What is the homotopy type of the affine space in the Zariski topology..?
Solution 1:
Here is a proof that for every $n\ge 2$, the affine space ${\mathbb C}^n$ (with Zariski topology) is contractible. (Since you already know how to do it for $n=1$, I am treating only the case $n\ge 2$.) Sadly, this proof reveals nothing interesting in algebra/algebraic geometry. The same proof works for any variety over ${\mathbb C}$.

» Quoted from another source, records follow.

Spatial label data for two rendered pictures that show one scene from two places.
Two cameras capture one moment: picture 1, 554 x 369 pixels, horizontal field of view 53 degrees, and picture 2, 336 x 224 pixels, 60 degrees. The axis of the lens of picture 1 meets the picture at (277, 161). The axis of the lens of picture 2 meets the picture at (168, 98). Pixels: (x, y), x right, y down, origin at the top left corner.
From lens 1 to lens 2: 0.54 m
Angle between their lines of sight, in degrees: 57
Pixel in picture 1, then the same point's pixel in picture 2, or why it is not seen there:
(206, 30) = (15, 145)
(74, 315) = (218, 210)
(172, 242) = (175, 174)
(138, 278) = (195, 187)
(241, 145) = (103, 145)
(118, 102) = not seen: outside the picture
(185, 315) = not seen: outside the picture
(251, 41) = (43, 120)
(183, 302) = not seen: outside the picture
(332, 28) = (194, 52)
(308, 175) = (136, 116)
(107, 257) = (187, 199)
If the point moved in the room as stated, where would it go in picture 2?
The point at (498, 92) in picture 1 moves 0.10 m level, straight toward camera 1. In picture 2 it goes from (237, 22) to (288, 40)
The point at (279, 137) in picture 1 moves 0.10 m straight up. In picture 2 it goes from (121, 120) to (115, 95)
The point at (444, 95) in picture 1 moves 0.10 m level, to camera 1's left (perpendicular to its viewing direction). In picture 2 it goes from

Let $\Delta_R$ denote the open disk of radius $R$ in ${\mathbb C}$, centered at $0$.
I will need:
Lemma. For every $m\ge 1$ there exists a holomorphic function $F: \Delta_1\to {\mathbb C}^{m}$ whose graph $\Gamma=\Gamma_F$ satisfies the property that for every proper affine subvariety $V\subset {\mathbb C}^{m+1}$, the intersection $V\cap \Gamma$ is finite.

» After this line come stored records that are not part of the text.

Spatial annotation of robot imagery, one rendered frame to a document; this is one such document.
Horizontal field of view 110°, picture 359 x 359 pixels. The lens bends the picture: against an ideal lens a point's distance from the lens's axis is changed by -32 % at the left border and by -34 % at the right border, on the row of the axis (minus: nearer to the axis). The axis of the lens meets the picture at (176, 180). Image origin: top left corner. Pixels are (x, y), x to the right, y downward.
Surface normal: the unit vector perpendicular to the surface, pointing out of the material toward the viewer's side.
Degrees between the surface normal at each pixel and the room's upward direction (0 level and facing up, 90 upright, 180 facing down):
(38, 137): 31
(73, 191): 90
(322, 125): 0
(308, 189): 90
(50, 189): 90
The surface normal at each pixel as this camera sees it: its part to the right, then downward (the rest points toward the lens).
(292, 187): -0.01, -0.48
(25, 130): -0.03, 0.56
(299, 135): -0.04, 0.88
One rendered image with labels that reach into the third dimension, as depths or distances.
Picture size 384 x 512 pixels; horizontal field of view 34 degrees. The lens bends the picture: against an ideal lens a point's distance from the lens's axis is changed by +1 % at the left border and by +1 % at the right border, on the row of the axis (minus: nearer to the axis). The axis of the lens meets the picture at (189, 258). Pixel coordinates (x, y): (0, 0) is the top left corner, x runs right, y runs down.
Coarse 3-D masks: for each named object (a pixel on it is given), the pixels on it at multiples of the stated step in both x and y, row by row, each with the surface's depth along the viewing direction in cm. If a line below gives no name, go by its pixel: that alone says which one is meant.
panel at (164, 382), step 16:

Proof. Let $f_1,...,f_m: \Delta_2\to {\mathbb C}$ be algebraically independent holomorphic functions. Let $F$ denote the restriction of the function $f=(f_1,...,f_m)$ to the disk $\Delta_1$. The graph of $F$ satisfies the required property. Indeed, algebraic independence of the functions $f_1,...,f_n$ implies that the intersection $V\cap \Gamma_f$ has to be zero-dimensional. But this intersection is an analytic subvariety; hence, its intersection with the tube $\overline{\Delta_1} \times {\mathbb C}^n$ is finite. qed
Now, consider the following map $H: {\mathbb C}^n\times {\mathbb C}\to {\mathbb C}^n$:
$H(z_1,...,z_n,1)=(z_1,...,z_n)$.
$H(z_1,...,z_n, 0)=(0,...,0)$.
Consider the subset $E\subset {\mathbb C}^{n+1}$ consisting of tuples $(z_1,...,z_n,w)$ such that $w\notin \{0, 1\}$. Since the graph $\Gamma$ as above has cardinality continuum, there exists a bijection $H|_E: E\to \Gamma\subset {\mathbb C}^n$.
I claim that the function $H$ thus obtained is continuous in Zariski topology (on domain and the range). Let $V\subset {\mathbb C}^n$ be a Zariski closed subset (an affine subvariety). Suppose first that $V$ does not contain $0\in {\mathbb C}^n$. Since the intersection $V\cap \Gamma$ is finite (and $H$ restricted to the complement of ${\mathbb C}^n \times 0$ is the identity map), $H^{-1}(V)$ is the union of a finite set and $V\times 0$. Such set is clearly Zariski closed. The case when $V$ contains $0$ is similar, you just have to add the subvariety ${\mathbb C}^n \times 0$ to the above inverse image. Therefore, $H$ is continuous. qed
Solution 2:
Here is a more elementary version of Moishe Cohen's argument, which also works over more general fields. Let $K$ be any field of cardinality $\geq 2^{\aleph_0}$; we will show that $K^n$ is contractible in the Zariski topology. Let $B\subset K$ be an algebraically independent set of cardinality $|K|$ and partition $B$ into sets of $n$ elements. Use these sets of $n$ elements as the coordinates of points of $K^n$, giving a set $S\subset K^n$ of cardinality $|K|$. I claim that if $f\in K[x_1,\dots,x_n]$ is a nonzero polynomial, it has only finitely many zeroes in $S$. Indeed, if $f(s)=0$, that means the coordinates of $s$ are algebraically dependent over the field generated by the coefficients of $f$, and this can only happen for finitely many $s\in S$.
Now, as in Moishe Cohen's answer, we can define a contraction $H:K^n\times[0,1]\to K^n$ by $H(x,0)=x$, $H(x,1)=0$, and on $K^n\times (0,1)$, $H$ is given by some bijection $K^n\times(0,1)\to S$ (here is where we use that $|K|\geq 2^{\aleph_0}$).
In fact, we can go even further. Assume $K$ is algebraically closed, and let $X$ be any irreducible variety over $K$. Let $Y\subseteq X$ be a dense affine open subvariety, and by Noether normalization let $f:Y\to K^n$ be a finite surjective morphism. The set $f^{-1}(S)\subset X$ then has the property that its intersection with any Zariski-closed proper subset of $X$ is finite (here is where we use irreducibility of $X$, to guarantee that there is no closed proper subset of $Y$ on which $f$ is surjective). We can then again construct a contraction $H:X\times [0,1]\to X$ as above, with $f^{-1}(S)$ in place of $S$. So any irreducible variety over an algebraically closed field of cardinality $\geq 2^{\aleph_0}$ is contractible in the Zariski topology.